Records from a data collection
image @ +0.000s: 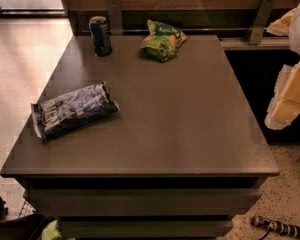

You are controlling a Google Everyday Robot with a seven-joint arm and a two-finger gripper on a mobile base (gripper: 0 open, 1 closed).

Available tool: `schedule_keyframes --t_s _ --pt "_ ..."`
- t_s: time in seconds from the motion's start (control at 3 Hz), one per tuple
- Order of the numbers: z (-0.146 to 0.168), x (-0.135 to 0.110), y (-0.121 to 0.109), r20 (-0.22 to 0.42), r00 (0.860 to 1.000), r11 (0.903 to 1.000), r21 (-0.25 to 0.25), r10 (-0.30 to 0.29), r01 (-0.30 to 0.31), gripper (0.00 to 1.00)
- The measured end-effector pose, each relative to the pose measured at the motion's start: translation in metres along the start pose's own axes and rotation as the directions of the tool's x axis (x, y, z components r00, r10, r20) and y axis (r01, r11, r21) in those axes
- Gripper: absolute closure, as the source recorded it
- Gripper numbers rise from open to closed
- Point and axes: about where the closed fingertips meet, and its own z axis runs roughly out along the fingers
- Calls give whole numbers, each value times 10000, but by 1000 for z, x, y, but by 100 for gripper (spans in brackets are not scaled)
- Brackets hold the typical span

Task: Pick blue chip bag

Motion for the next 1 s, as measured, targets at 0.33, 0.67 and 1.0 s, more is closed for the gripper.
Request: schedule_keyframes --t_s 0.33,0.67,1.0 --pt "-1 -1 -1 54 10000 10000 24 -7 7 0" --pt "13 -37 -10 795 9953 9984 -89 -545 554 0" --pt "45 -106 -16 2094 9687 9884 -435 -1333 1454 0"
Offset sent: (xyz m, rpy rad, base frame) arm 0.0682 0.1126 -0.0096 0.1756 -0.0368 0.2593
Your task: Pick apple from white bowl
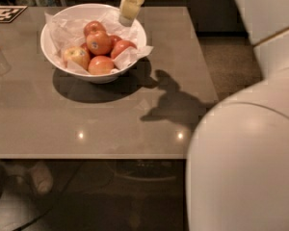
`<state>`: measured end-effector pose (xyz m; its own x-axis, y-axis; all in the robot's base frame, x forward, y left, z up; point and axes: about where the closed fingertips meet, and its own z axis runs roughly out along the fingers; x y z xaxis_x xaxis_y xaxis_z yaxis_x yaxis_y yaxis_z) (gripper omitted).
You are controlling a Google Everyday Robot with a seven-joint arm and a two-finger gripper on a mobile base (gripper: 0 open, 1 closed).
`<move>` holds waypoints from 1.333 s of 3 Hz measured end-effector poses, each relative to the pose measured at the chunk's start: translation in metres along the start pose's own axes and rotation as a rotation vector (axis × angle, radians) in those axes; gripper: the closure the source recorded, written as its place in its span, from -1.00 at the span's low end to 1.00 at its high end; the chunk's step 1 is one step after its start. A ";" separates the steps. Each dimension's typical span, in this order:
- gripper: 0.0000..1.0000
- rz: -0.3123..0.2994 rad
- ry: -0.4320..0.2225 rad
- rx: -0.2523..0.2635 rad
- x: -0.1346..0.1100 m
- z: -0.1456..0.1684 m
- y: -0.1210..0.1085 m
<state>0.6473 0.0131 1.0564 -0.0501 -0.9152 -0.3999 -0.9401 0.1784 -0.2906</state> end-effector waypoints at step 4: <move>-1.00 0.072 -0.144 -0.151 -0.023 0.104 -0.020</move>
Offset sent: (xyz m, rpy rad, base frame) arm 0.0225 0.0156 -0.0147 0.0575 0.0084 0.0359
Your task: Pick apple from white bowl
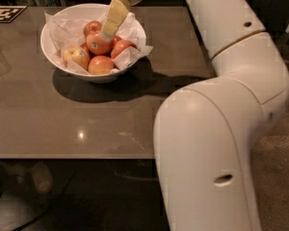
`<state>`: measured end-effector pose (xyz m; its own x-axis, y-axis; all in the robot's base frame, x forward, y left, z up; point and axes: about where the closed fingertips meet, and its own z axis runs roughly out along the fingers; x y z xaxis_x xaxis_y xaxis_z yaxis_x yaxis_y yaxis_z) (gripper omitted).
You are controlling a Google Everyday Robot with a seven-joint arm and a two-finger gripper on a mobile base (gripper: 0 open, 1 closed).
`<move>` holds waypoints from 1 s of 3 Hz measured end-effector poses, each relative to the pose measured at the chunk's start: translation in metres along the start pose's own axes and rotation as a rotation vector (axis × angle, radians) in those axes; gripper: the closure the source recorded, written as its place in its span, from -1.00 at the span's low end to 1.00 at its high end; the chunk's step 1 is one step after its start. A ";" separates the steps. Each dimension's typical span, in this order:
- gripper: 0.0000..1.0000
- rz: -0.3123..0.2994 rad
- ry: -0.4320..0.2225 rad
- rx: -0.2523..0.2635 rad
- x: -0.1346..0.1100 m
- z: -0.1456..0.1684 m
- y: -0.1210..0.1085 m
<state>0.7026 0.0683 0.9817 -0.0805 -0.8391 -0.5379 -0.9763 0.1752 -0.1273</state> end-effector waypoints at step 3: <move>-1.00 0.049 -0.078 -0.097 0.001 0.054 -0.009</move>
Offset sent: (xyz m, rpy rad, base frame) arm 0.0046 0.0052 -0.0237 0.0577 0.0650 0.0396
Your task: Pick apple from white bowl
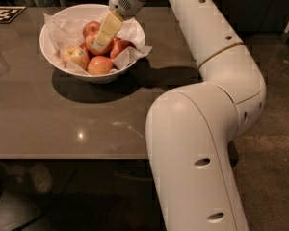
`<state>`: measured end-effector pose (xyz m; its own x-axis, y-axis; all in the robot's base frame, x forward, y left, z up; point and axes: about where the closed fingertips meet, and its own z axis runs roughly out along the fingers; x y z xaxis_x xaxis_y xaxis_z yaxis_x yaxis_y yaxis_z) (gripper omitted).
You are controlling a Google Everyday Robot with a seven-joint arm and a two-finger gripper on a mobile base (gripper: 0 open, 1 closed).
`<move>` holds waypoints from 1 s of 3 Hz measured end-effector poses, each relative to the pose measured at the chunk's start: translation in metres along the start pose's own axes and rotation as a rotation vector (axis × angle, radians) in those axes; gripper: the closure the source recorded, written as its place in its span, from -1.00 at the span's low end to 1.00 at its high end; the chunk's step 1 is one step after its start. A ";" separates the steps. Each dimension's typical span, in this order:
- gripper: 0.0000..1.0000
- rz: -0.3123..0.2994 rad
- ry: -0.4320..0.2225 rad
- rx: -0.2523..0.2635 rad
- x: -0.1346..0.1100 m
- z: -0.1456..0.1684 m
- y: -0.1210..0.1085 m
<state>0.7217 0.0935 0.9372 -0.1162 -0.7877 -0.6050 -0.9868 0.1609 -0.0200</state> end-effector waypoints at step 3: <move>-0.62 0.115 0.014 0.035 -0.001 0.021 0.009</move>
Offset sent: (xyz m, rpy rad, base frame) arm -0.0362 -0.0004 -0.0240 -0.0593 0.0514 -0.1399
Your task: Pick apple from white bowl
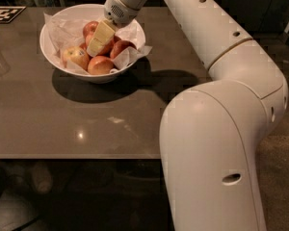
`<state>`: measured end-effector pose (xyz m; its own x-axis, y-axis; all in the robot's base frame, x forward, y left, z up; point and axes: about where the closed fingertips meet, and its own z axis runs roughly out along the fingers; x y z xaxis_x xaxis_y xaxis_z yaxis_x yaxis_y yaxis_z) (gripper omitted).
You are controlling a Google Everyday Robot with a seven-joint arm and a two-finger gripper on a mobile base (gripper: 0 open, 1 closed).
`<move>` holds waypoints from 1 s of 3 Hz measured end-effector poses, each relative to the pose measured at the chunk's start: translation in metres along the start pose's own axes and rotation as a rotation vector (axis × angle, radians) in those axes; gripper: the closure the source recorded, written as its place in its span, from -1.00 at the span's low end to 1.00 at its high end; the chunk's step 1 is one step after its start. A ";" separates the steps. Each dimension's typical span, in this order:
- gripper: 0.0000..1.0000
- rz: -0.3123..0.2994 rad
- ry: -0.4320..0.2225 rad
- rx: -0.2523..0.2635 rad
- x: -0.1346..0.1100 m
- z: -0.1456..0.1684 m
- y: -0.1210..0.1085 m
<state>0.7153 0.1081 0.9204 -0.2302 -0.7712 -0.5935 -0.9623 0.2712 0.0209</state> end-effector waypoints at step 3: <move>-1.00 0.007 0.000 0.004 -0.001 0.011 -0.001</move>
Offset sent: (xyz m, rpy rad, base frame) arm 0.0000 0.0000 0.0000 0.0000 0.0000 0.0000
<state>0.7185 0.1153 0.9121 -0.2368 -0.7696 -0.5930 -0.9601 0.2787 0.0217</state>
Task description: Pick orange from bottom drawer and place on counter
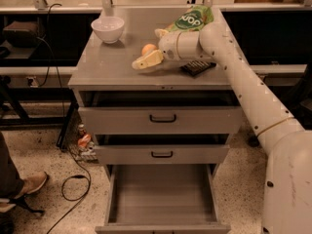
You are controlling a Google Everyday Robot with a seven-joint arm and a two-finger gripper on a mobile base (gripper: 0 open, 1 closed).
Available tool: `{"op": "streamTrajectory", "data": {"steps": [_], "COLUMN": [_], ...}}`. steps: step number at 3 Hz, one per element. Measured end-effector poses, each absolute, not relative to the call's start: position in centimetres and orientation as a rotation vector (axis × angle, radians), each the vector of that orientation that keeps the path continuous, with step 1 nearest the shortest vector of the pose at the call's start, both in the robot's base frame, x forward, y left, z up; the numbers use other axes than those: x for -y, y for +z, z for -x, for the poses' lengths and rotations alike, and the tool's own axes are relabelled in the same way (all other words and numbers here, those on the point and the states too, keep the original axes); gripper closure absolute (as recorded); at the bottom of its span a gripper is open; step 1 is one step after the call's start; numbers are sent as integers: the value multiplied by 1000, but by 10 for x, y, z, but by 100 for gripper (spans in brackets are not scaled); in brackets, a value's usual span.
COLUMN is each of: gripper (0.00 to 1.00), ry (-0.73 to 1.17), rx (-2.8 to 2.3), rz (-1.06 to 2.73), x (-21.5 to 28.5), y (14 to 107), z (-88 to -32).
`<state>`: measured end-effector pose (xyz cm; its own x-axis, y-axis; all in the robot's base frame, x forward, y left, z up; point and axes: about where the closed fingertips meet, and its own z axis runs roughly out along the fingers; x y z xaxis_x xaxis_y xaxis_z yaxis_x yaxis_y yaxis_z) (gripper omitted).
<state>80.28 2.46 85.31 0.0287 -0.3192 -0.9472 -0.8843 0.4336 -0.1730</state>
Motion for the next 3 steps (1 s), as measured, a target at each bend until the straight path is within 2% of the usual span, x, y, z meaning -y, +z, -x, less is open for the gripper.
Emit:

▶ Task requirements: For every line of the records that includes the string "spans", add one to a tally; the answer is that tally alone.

▶ Expected answer: 2